> Problem statement:
Under this line are the records; write out word for word the part that begins at the line containing "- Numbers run" and ends at the line containing "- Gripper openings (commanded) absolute", and no more.

┌─ Given information

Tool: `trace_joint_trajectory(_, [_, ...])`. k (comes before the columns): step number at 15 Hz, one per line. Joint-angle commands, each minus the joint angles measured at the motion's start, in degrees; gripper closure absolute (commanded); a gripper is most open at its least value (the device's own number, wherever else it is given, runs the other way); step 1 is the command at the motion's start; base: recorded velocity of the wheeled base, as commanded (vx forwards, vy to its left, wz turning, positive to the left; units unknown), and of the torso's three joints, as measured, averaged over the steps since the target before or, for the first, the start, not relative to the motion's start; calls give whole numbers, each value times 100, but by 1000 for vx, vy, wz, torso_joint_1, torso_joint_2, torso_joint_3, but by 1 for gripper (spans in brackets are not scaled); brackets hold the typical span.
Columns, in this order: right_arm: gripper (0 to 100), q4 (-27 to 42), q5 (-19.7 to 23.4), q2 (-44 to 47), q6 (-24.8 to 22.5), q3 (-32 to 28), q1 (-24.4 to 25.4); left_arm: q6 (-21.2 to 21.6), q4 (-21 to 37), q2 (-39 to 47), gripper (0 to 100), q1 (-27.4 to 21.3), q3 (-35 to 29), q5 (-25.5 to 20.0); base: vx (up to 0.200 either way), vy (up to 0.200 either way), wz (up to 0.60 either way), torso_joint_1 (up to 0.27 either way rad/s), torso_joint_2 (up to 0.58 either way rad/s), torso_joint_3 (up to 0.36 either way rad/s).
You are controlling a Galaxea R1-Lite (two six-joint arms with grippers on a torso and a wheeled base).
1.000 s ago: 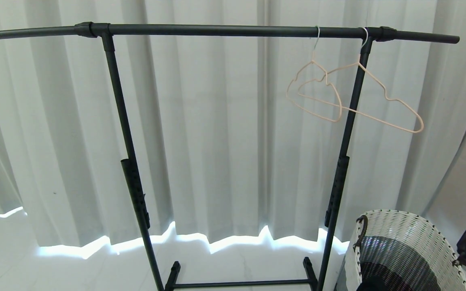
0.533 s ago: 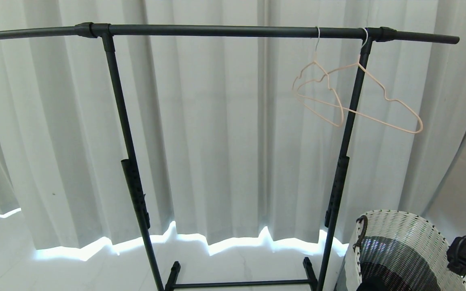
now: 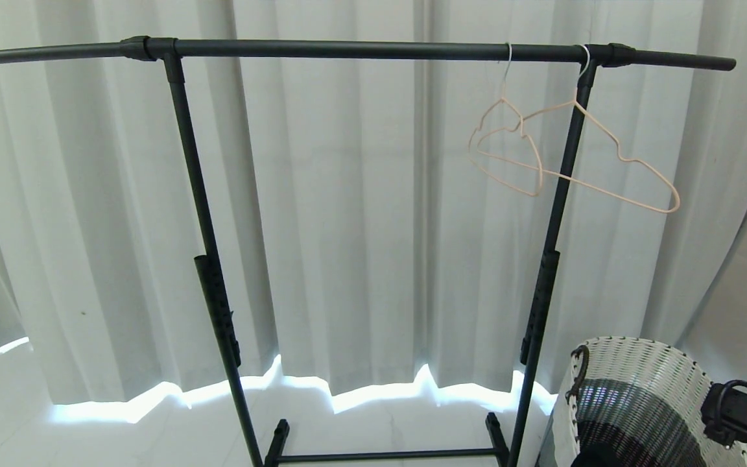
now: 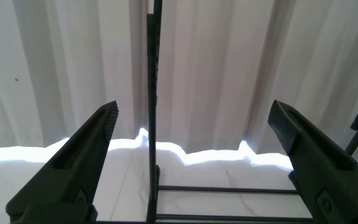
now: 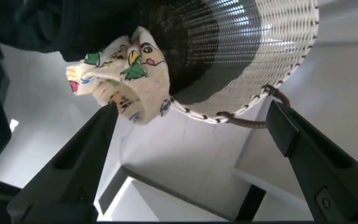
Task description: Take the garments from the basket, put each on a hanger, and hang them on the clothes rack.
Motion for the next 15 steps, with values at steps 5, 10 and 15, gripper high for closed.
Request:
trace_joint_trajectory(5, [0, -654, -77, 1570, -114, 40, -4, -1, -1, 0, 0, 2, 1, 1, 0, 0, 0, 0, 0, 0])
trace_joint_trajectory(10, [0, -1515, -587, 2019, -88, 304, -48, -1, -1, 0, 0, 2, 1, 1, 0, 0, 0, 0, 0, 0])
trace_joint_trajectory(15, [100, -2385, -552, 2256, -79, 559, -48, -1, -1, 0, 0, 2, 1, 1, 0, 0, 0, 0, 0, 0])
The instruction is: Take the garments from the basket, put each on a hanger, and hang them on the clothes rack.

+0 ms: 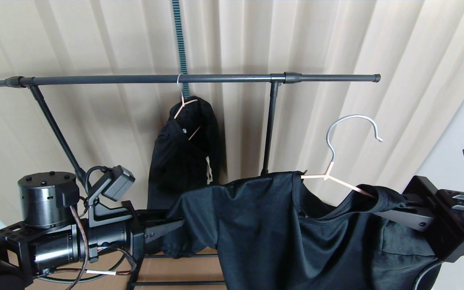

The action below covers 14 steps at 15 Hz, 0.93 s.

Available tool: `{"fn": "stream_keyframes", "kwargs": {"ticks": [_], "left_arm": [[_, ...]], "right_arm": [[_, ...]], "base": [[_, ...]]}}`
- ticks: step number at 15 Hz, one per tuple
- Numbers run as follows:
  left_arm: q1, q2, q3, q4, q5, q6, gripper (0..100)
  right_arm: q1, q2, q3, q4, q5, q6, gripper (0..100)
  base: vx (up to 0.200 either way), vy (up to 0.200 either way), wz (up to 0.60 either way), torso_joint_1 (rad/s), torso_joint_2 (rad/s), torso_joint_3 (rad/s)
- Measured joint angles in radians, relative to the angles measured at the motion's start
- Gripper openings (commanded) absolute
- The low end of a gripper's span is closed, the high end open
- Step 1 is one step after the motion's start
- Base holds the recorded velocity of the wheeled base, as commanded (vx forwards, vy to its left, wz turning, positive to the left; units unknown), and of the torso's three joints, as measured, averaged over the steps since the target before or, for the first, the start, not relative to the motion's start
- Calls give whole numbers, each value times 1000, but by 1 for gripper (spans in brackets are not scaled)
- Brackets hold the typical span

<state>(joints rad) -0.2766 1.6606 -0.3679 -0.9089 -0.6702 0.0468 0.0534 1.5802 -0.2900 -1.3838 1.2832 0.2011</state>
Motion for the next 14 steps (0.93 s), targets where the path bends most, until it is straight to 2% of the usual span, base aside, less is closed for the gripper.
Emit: {"fn": "stream_keyframes", "kwargs": {"ticks": [3,14], "left_arm": [[3,1,-4,0,7,-3,0],[96,-44,69,0,11,-1,0]], "right_arm": [[-8,0,-3,0,0,0,0],[-18,10,-5,0,0,0,0]], "base": [[0,0,0,0,0,0],[0,0,0,0,0,0]]}}
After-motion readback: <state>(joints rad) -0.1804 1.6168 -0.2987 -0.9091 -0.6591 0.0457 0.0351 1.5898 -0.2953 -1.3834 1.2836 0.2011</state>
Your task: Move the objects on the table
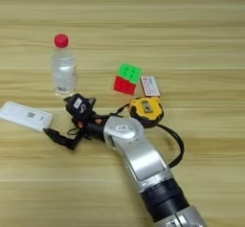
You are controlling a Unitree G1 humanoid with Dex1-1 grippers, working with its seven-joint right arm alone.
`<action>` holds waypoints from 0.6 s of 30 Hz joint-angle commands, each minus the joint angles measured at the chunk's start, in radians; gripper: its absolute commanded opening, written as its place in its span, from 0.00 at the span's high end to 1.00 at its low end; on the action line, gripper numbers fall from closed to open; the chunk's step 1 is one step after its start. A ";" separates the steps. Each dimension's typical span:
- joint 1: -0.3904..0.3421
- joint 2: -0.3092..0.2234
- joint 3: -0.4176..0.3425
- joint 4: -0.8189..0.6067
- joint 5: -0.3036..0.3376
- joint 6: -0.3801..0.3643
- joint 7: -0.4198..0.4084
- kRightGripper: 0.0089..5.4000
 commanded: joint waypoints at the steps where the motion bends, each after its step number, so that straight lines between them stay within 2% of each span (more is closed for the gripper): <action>1: -0.071 0.027 0.010 -0.004 0.007 -0.041 -0.003 0.01; 18: -0.143 0.093 0.022 0.190 -0.003 -0.112 0.014 0.01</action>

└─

> Written answer:
- Numbers run as follows:
  left_arm: q1, q2, q3, q4, q5, q6, gripper (0..100)
  right_arm: q1, q2, q3, q4, q5, q6, gripper (0..100)
  base: vx (up to 0.200 either way), vy (up to 0.200 either way), wz (up to 0.60 either way), torso_joint_1 (rad/s), torso_joint_2 (rad/s), torso_joint_3 (rad/s)
- Measured joint angles in radians, relative to the angles measured at the motion's start
- Gripper openings (commanded) absolute

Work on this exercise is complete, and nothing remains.